Exercise: Your answer should be each line of the entries that contains the word "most", copied in full.

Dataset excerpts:
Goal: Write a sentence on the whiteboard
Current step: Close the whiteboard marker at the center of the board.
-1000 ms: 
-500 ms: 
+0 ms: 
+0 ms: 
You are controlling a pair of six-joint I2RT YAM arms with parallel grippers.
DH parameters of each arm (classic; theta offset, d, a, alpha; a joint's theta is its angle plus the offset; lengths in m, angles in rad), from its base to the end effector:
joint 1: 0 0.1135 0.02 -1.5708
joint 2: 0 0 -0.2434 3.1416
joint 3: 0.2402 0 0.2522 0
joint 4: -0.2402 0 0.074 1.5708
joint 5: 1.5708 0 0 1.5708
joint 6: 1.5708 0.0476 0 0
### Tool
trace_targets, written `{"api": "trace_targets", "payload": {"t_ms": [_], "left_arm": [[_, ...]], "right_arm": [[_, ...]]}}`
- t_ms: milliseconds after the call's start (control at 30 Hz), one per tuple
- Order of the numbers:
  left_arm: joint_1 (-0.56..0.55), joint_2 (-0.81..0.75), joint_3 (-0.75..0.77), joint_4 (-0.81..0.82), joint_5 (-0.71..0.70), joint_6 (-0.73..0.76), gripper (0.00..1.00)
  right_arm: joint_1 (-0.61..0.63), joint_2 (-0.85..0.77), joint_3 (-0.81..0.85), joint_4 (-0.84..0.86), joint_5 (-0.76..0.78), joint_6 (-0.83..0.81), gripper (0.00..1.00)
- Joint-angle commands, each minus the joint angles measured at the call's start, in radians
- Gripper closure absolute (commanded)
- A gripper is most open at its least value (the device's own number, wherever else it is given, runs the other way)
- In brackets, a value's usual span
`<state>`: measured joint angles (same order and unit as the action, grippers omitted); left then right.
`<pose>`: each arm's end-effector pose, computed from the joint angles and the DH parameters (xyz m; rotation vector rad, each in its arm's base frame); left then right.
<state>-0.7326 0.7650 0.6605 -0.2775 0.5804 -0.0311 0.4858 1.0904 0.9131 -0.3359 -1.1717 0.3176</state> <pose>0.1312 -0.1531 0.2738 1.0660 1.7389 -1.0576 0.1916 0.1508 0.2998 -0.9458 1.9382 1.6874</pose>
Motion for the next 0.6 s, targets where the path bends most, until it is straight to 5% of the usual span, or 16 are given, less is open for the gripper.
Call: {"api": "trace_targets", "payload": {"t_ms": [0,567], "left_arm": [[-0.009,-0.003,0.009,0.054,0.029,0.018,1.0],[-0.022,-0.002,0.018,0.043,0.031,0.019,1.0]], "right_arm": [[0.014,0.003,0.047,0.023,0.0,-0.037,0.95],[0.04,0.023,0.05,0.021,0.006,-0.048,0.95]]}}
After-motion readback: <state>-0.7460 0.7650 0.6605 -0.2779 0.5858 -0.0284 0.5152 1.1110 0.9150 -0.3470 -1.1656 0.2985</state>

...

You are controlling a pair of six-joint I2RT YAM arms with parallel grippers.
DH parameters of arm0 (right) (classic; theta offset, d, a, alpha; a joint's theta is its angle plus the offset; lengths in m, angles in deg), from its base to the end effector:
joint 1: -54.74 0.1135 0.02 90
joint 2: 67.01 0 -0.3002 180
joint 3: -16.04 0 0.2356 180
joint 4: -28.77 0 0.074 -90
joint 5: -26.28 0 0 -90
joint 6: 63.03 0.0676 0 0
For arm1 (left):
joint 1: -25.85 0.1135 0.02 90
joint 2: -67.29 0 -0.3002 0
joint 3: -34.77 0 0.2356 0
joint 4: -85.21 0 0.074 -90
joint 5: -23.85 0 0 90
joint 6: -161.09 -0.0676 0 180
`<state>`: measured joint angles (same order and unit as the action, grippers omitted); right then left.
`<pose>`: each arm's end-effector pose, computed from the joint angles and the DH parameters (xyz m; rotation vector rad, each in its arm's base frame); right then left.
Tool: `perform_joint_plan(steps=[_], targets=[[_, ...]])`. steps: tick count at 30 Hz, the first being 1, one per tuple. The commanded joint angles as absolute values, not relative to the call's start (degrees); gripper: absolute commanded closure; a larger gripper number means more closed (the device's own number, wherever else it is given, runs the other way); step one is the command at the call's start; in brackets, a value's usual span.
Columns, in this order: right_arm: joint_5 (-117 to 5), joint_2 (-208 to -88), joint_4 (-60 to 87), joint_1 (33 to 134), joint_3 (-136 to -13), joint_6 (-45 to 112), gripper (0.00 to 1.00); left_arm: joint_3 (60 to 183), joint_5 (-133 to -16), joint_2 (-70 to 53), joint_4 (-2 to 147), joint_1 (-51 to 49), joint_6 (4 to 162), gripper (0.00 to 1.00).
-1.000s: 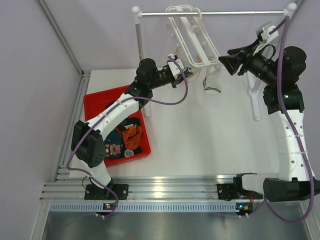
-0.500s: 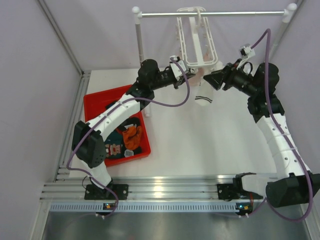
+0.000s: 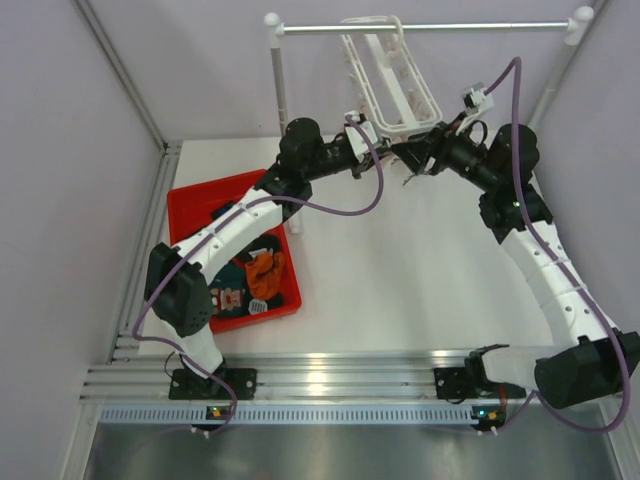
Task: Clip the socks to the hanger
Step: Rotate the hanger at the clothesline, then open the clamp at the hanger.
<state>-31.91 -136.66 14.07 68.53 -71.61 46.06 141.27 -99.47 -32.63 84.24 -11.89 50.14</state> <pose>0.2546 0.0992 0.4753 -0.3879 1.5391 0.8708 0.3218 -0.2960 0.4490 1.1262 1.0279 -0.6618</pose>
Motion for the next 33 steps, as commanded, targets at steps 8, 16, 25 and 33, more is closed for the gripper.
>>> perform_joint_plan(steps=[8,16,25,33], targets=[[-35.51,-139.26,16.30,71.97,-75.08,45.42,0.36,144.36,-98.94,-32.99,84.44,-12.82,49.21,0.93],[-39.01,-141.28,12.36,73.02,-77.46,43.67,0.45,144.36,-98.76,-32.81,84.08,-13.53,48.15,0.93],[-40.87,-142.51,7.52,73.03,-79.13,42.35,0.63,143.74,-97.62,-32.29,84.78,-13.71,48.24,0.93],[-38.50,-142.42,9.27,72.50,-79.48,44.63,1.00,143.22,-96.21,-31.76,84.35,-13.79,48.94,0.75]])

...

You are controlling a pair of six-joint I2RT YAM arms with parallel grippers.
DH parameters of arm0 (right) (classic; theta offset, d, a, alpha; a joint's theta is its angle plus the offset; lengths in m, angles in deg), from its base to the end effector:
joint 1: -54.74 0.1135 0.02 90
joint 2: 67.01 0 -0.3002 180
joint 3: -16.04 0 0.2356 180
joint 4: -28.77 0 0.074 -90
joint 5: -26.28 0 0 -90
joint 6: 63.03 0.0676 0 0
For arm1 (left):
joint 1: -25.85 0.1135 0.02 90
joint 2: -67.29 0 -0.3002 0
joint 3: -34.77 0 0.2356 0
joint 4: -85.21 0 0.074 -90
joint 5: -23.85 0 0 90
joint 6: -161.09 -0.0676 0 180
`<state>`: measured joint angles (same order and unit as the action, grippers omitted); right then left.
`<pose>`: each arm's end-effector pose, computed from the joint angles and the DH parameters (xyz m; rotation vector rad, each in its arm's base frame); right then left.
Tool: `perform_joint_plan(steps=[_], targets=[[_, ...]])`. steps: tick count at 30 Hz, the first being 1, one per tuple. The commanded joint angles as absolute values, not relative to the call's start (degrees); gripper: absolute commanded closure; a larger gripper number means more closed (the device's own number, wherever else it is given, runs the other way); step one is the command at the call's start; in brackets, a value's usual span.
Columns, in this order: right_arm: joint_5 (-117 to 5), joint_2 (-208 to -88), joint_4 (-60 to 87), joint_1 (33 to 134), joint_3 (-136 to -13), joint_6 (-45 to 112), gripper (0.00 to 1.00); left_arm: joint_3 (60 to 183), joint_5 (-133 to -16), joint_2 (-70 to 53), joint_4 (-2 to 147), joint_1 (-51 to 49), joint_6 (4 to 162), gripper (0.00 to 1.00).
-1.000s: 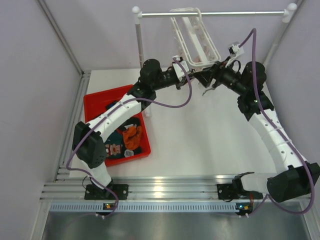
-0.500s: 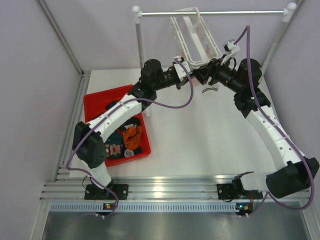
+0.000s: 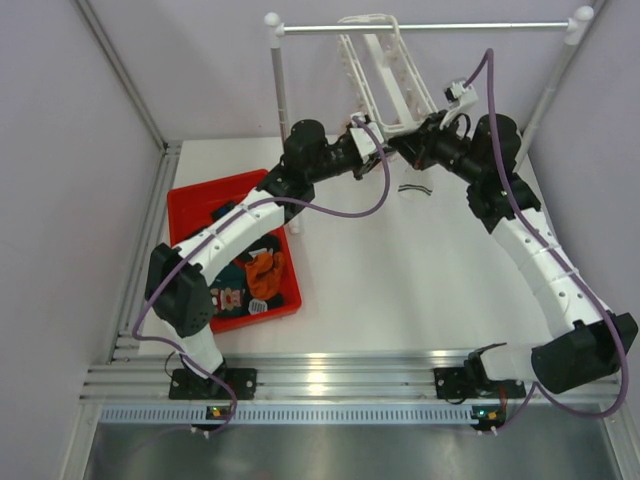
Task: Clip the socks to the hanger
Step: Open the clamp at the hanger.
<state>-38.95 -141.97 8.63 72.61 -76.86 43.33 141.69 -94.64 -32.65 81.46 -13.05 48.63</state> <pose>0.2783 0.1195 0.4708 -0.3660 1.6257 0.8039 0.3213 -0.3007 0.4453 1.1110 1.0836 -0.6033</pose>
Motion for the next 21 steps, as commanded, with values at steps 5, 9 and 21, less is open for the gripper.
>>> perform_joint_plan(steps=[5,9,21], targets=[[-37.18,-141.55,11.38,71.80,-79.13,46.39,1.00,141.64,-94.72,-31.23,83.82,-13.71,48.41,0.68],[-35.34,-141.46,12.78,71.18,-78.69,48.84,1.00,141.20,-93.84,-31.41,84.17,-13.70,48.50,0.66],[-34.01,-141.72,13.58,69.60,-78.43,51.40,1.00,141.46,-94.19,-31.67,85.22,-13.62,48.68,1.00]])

Completed exercise:
- A gripper is most open at its least value (the device's own number, wherever else it is given, runs the other way)
Motion for the next 0.6 s, targets where the path bends most, until it is straight to 5% of the usual span, or 16 are given, less is open for the gripper.

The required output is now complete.